I don’t know what Pierluigi Colina is doing right now, but I would pay him £1m a year to set up a University of Refereeing that has courses for every level of refereeing. I would set up Universities in every town in England and fund better education for refs at the lower levels and make sure these people knew there was a path to the top if they showed excellence. I cannot abide by the fact our refs are trained by other bad refs. If you want to bring through top refs, make sure the training is the best it can be.

GOOD TECH

I am unconvinced that our referees have good enough technology or appropriate data and briefings before games. I was told by a certain journalist yesterday, in a conversation about bias not existing, that Granit Xhaka doesn’t get the benefit of the doubt compared to Scot McT because he is reckless. Firstly, ‘benefit of the doubt’ is bias in a game that should be objective. Secondly, the statement is untrue, Scott McT is extremely reckless. Thirdly, real basic data from last season has Scott as the 6th most prolific fouler in the league, and Granit in as the 74th. One gets worse treatment than the other. Refs need to be made aware of their own biases. If they have that data and they are challenged, it will make them better at their job.

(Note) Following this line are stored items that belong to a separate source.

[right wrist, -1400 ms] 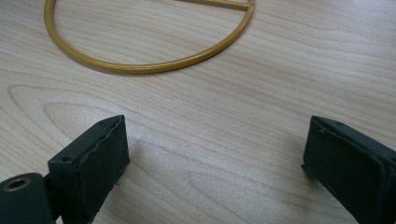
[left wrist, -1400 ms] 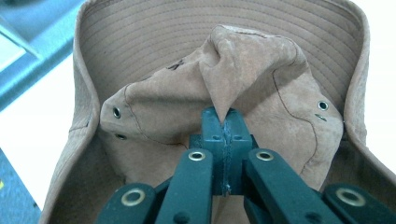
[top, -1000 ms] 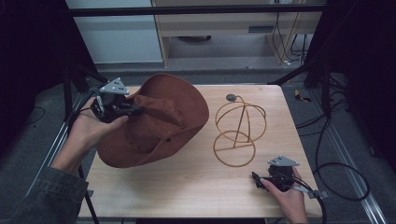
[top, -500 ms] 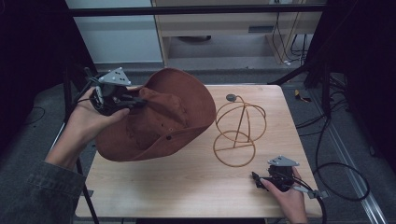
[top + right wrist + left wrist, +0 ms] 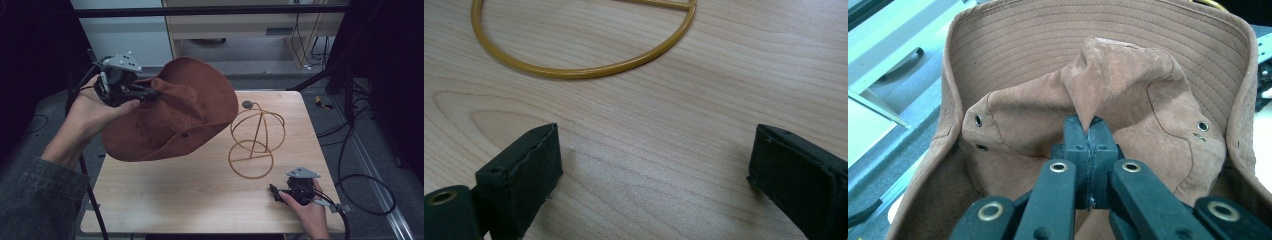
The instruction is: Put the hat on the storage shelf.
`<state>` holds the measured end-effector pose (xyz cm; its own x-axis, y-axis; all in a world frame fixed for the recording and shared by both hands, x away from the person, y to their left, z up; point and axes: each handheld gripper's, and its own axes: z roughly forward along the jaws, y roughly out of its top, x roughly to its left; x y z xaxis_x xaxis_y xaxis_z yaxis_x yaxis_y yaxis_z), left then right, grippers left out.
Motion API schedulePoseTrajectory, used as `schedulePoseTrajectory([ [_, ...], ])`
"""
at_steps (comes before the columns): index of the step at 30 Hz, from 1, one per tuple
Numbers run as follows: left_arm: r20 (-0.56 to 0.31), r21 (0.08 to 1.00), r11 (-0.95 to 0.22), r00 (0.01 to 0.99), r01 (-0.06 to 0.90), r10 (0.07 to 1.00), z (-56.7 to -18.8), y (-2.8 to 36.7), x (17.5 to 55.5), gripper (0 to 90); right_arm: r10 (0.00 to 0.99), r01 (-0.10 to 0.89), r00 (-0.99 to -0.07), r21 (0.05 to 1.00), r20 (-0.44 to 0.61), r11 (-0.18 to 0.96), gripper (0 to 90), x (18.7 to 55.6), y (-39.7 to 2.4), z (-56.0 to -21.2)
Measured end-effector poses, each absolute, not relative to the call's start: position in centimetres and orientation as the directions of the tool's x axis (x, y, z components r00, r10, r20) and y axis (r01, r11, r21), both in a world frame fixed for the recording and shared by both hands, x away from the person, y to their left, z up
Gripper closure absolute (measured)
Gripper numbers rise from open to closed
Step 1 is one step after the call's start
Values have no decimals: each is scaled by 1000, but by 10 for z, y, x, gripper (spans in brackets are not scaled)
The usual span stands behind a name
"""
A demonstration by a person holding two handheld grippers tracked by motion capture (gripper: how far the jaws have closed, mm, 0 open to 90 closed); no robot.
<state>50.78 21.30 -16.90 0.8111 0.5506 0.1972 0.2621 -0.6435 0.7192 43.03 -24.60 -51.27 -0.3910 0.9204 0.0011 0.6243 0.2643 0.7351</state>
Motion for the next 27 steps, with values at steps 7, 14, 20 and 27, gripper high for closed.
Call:
schedulePoseTrajectory([
  [7, 204, 712, -654, 815, 257, 542, -159, 204, 509, 894, 920, 624, -392, 735, 1, 265, 69, 430, -246, -513],
  [14, 197, 719, -646, 815, 257, 544, -154, 204, 509, 894, 920, 626, -392, 734, 3, 264, 69, 430, -246, -513],
  [20, 205, 710, -657, 819, 253, 537, -147, 196, 510, 895, 920, 626, -392, 734, 3, 264, 69, 430, -246, -513],
  [27, 208, 708, -663, 827, 241, 523, -139, 180, 516, 894, 919, 623, -394, 735, 0, 268, 69, 431, -246, -513],
])
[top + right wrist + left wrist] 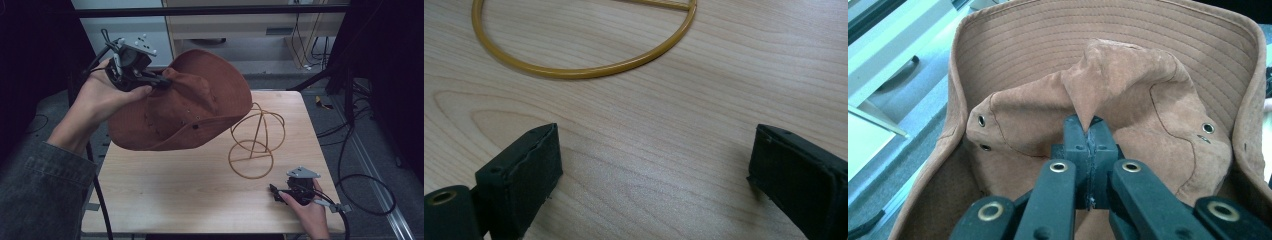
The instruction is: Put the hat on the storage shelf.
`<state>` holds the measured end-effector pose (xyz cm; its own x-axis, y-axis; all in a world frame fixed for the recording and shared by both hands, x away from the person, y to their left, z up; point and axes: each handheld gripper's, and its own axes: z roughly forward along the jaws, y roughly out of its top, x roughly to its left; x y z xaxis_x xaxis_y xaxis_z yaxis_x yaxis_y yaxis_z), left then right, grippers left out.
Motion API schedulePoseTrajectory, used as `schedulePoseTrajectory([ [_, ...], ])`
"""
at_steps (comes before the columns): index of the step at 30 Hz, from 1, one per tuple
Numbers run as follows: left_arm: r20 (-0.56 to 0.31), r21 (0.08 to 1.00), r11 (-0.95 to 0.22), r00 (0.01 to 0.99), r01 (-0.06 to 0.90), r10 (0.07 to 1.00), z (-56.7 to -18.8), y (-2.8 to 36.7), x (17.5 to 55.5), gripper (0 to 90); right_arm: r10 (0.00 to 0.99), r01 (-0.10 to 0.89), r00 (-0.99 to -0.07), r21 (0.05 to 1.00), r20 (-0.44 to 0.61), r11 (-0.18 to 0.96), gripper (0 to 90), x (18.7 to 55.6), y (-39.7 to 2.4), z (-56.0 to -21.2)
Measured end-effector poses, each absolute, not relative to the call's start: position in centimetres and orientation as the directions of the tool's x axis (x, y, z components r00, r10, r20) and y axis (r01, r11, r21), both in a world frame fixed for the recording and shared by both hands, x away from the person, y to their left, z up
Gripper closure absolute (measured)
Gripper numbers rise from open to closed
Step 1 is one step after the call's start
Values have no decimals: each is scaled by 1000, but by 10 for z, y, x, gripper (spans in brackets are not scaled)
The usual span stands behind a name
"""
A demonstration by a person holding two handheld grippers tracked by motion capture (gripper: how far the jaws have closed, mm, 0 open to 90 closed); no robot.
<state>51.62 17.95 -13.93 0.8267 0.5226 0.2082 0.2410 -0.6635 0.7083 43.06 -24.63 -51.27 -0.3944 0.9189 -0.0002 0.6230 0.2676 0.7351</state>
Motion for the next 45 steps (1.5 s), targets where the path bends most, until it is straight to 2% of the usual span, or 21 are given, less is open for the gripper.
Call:
schedulePoseTrajectory([
  [24, 177, 754, -637, 883, 162, 435, -134, 121, 517, 895, 919, 624, -393, 736, 5, 263, 69, 431, -246, -513],
  [45, 177, 752, -646, 906, 128, 385, -138, 81, 515, 894, 920, 626, -392, 735, 7, 261, 69, 430, -246, -513],
])
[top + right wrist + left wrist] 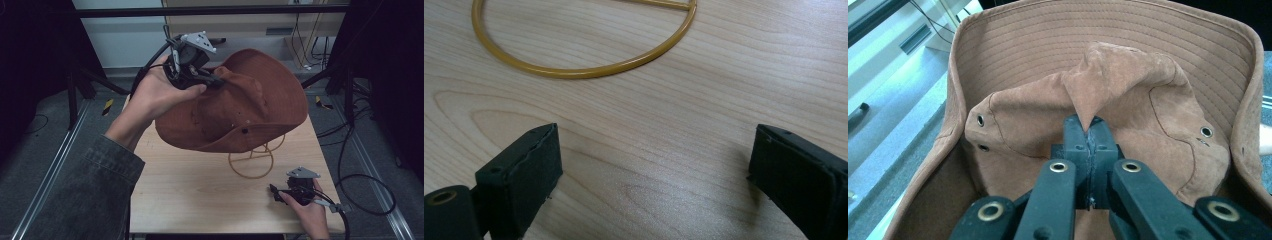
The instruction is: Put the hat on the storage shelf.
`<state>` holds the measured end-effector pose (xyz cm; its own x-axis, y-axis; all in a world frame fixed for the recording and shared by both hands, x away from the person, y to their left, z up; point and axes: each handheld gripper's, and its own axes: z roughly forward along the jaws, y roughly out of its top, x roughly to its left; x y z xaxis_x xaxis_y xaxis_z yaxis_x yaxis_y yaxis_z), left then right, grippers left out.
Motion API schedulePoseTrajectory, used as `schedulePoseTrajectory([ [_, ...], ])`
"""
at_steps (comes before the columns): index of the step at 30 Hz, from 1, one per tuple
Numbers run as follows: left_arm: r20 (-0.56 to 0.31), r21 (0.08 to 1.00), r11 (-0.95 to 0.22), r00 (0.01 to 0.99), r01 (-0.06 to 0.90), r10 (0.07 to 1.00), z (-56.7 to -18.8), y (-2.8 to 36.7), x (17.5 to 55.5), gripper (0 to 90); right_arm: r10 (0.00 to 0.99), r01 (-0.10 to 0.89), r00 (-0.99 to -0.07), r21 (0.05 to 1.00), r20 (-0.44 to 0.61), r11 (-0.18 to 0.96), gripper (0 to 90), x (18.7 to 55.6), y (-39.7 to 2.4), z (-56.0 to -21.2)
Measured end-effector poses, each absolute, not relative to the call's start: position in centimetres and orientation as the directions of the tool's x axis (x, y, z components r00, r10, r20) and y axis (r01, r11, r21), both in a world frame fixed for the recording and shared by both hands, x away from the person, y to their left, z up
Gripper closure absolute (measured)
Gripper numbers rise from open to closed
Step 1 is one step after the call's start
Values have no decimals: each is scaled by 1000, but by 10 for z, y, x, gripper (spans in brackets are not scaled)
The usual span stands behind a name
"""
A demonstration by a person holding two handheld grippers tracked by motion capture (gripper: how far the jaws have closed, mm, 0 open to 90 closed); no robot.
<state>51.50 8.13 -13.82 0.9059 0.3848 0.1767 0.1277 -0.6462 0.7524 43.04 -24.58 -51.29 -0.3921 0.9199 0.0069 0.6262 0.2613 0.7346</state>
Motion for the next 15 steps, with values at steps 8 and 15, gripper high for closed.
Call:
schedulePoseTrajectory([
  [8, 175, 755, -644, 909, 122, 378, -139, 74, 513, 895, 920, 626, -392, 735, 7, 261, 69, 430, -246, -513],
  [15, 173, 763, -635, 909, 119, 378, -143, 71, 512, 894, 920, 626, -392, 735, 7, 261, 70, 430, -246, -513],
])
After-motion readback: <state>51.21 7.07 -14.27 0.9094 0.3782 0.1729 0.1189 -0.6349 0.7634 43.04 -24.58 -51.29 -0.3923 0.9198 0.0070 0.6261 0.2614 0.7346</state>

‘Guys, the 6th worst tackler in the league nearly broke an ankle at the weekend, yet again he was not given a red card, even with the help of VAR, what is going on?’

‘Guys, we spoke about Granit Xhaka being treated differently last season. Against Palace, Eze dived, play was waved on, Xhaka dives. Xhaka got a yellow, the other did not. Eze dived in the second half, no yellow card. Please explain.’

Refs should be briefed before each game on what to expect.

‘Sadio Mane consistently leaves feet and elbows in and we know what he is doing. When a player goes down under a bad challenge, please check with VAR, because we cannot keep palming these things off as an accident when there are consistent patterns of behavior. It is dangerous.’

We cannot continue to be accepting of grudges against certain players, we should not tolerate favouritism because someone is plucky and British, and our refs cannot continue to play dumb to consistent patterns of bad behaviour that impact the outcome of games.

TOTAL ACCOUNTABILITY

I read Clive from Arsenal Vision talk about humanising refs. I was going to write back, but I thought a blog would serve the point better because I agree with the point.

Football fans do NOT want to be talking about referees. They should very rarely be the talking point. But they are because decisions aren’t marginal, they are just shocking, and it’s every week.

Part of the dehumanisation of refs – which is bad – stems from a lack of accountability on their part.

No one ever loses their job. No one talks to the media after the game. Decisions are cloaked in secrecy. When something bad happens, PGMOL just sends an apology letter (or makes a call) in private. It is like The Daily Mail slandering on the front page, apologising on page 19 in font size 2 next to a viagra advert.

You know how Arteta turned the Arsenal fans around? Accountability and transparency. Players that were mailing it in were jettisoned. He signed talent with a better mentality. He was very transparent about where he was taking the club. He set standards. Now the most toxic fanbase in London is one of the best in the Premier League. It took 18 months. No one wants to hate referees and they won’t if they are good at what they do, like they are in most sports.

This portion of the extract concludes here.